RealEstate.Rmd

---
title: "Real Estate Price Prediction"
author: "Executed by Neha More"
date: "November 19, 2017"
output:
  html_document: default
  html_notebook: default
---

##Problem Statement:
Price of a property is one of the most important decision criterion when people buy homes. Real state firms need to be consistent in their pricing in order to attract buyers . Having a predictive model for the same will be great tool to have , which in turn can also be used to tweak development of properties , putting more emphasis on qualities which increase the value of the property.

##Aim:
To Build a machine learning predictive model and predict the accurate prices of the proterties.

The evalution metric will be RMSE.

##Data:
There exist two datasets, housing_train.csv and housing_test.csv . We will use data housing_train to build predictive model for response variable "Price". Housing_test data contains all other factors except "Price" which we can use for testing purpose.

##Data dictionary:
###Variables : Type ::   Definition

Suburb : categorical :: Which subsurb the property is located in

Address : categorical :: short address

Rooms : numeric :: Number of Rooms

Type : categorical :: type of the property

*Price : numeric :: This is the target variable, price of the property *

Method : categorical :: method for selling 

SellerG : categorical :: Name of the seller 

Distance : numeric :: distance from the city center

Postcode : categorical :: postcode of the property

Bedroom2 : Numeric :: numbers of secondary bedrooms (this is different from rooms)

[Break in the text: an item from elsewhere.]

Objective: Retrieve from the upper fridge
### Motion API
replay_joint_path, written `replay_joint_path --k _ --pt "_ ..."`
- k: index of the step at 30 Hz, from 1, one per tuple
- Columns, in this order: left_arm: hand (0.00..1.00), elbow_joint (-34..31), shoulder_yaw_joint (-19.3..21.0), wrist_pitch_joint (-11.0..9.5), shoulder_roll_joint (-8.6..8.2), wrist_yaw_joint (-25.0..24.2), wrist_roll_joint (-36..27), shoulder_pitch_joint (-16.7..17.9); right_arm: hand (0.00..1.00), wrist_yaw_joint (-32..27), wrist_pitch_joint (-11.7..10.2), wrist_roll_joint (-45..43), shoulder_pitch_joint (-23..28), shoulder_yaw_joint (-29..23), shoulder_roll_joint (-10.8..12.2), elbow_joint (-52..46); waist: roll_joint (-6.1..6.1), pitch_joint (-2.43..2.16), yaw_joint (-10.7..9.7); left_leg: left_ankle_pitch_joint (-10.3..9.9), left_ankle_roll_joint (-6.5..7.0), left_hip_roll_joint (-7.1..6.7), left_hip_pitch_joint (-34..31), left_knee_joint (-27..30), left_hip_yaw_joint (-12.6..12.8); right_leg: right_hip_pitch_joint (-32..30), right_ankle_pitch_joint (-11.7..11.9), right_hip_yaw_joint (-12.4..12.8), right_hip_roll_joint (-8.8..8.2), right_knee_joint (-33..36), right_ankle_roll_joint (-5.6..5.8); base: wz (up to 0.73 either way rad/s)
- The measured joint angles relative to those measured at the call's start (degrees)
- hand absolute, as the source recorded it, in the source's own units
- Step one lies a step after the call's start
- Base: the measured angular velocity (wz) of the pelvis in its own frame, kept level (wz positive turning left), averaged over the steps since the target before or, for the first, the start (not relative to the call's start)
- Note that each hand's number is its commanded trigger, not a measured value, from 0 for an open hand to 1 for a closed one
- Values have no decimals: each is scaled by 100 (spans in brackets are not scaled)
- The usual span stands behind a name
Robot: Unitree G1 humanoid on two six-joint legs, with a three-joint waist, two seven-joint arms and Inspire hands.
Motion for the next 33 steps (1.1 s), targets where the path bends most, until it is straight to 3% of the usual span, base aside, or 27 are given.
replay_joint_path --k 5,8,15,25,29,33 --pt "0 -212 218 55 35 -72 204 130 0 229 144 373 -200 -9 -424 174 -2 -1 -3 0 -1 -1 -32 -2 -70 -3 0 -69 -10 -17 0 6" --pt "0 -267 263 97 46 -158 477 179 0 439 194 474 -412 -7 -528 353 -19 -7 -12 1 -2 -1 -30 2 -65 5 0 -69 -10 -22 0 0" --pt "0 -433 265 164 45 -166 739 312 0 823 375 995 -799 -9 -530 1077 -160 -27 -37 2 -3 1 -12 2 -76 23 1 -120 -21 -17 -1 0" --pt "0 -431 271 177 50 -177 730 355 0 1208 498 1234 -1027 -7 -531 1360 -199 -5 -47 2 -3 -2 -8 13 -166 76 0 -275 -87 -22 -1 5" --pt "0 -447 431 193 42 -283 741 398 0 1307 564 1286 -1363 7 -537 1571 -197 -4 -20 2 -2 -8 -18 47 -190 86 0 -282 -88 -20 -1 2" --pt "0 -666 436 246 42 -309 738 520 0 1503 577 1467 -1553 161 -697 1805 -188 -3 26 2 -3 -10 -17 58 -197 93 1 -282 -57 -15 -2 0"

Bathroom : numeric :: number of bathrooms

Car : numeric :: number of parking spaces

Landsize : numeric :: landsize

BuildingArea : numeric :: buildup area

YearBuilt : numeric :: year of building 

CouncilArea : numeric :: council area to which the propery belongs

##Methodology:
We will build a linear regression model to predict the response variable "Price" 

1.Imputing NA values in the datasets.

2.Data Preparation.

3.Model Building.

4.Perfomance measurement of the model.

5:Predicting Real Estate Prices for the final Test Dataset.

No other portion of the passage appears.